In 2013 she featured in the World War II theatre comedy To Be or Not to Be, based on the Ernst Lubitsch film of the same name alongside Waldemar Torenstra, Raoul Heertje, Frank Lammers and others.

==Music and artistry==
Ellen ten Damme has released five studio albums and one live CD. The first three: Kill Your Darlings (1995), I Am Here (2001) and Impossible Girl (2007) are in English. The next two albums: Durf jij (2011) and Het Regende Zon (2012) are in Dutch. Her latest CD, Berlin (2014) is a live cut of a German language concert at the Royal Dutch Concertgebouw.

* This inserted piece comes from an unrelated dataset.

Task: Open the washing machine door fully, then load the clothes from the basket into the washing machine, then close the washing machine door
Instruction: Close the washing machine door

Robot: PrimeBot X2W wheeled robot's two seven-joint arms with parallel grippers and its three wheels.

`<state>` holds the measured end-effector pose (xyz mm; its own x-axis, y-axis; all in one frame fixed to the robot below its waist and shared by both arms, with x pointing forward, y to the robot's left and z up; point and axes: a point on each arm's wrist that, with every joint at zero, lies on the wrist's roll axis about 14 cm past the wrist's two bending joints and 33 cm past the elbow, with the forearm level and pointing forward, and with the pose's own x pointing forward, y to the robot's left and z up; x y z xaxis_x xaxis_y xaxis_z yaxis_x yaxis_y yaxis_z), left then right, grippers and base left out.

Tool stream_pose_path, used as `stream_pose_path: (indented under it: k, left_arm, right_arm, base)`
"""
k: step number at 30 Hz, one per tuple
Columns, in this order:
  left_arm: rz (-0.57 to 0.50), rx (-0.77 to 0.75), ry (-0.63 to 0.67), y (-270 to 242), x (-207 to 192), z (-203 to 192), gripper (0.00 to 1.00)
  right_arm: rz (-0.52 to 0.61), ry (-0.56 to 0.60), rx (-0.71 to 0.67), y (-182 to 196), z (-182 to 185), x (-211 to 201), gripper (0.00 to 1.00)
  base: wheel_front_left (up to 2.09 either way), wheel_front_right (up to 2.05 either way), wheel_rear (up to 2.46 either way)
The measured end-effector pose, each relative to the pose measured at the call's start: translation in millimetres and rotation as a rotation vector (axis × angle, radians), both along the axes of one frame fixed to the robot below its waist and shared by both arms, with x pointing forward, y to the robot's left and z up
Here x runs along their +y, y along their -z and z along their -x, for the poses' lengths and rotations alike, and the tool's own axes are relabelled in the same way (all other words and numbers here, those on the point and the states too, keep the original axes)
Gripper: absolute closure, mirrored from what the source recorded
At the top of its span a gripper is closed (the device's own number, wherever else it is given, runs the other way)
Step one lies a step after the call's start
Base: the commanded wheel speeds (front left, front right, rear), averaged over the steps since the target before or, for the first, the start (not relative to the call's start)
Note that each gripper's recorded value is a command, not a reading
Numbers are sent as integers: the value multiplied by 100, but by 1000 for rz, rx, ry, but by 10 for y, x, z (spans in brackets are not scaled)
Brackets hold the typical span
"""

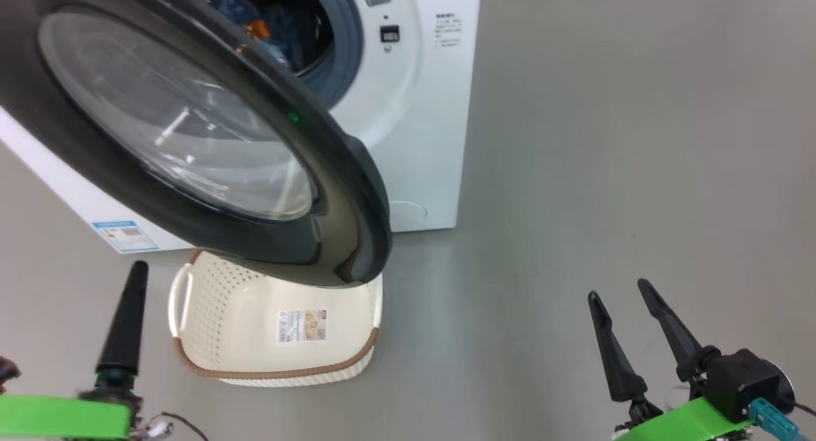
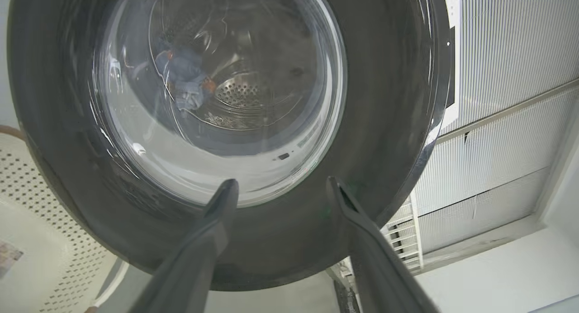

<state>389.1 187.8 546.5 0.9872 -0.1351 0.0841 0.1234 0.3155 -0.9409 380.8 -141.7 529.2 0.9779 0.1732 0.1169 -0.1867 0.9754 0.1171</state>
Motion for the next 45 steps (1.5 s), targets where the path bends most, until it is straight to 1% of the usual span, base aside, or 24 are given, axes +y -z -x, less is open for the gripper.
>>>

In 1996–1997, ten Damme joined new wave band Soviet Sex which featured painter/photographer Peter Klashorst. In 2003–2004, she accompanied German rock musician Udo Lindenberg on the tour for his album Atlantic Affairs. In 2005, she competed to represent Germany in the annual Eurovision Song Contest, singing "Plattgefickt", a provocative anti-war protest song written by Lindenberg.

Guitarist Robin Berlijn (who has played with Sam Lapides and Shannon Lyon) has recorded and performed with her for many years.

She has recorded songs that appear on movie soundtracks such as Casper: A Spirited Beginning and Turbo: A Power Rangers Movie. Dutch avant garde filmmaker Cyrus Frisch directed her music video "Stay".